If you think it would be "in character" for you, then just order some "23andme" kits, and don't even ask for opinions. Just say you're interested in what you can learn about yourselves and the others. It's not as reliable as a paid-for DNA test from a solid, reputable lab, but it's still pretty reliable. I mean, if your son doesn't share any DNA with you, the only way something like 23andme could get it wrong is if they used the wrong samples or got the results mixed up; the test itself that they have will absolutely show no relationship if there is none. If the results come back and they show anything other than a very high percentage chance that you're the father, you could then navigate the waters of asking for a more professional test.
It depends on your family dynamics, and your personality. For many people, doing 23andme would be completely in character and not raise any alarm bells. For other people, it would seem really strange, and your family might wonder if there's an ulterior motive.
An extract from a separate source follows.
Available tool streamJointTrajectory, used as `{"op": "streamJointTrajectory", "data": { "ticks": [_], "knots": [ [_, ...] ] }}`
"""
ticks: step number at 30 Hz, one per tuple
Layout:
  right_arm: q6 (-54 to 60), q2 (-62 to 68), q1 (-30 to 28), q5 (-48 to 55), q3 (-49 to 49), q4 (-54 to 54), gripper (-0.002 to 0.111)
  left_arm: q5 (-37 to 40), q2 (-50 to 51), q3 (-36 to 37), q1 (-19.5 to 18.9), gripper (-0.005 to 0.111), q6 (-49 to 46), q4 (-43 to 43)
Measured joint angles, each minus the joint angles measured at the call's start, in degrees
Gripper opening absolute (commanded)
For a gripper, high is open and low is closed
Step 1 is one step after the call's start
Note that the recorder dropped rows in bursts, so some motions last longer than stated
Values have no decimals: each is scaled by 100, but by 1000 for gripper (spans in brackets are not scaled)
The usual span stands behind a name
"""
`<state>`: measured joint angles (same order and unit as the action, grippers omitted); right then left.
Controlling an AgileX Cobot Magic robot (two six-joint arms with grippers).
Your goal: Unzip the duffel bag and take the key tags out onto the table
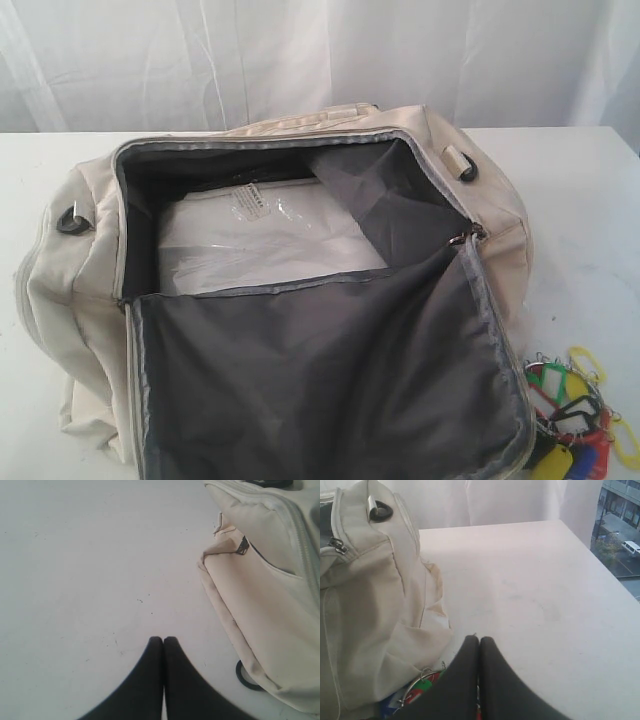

A variant of this would be possible if you have a near relative (brother/sister/parent) who you trust enough to share your concerns with. If so, that person could pretend to have gotten really interested in genealogy, so much so that they decided to pay for a bunch of 23andme kits, and are asking a bunch of relatives to participate. They could say that they're starting with themselves and your family, and if the results are interesting, they'll move on to other close relatives. Then you'd just pay for your brother/sister/parents tests, as well as the tests for you own family. If that's more plausible, and you're not worried about the relative you take into confidence breaking your trust, it might be away to get around them suspecting you if it wouldn't be in character for you.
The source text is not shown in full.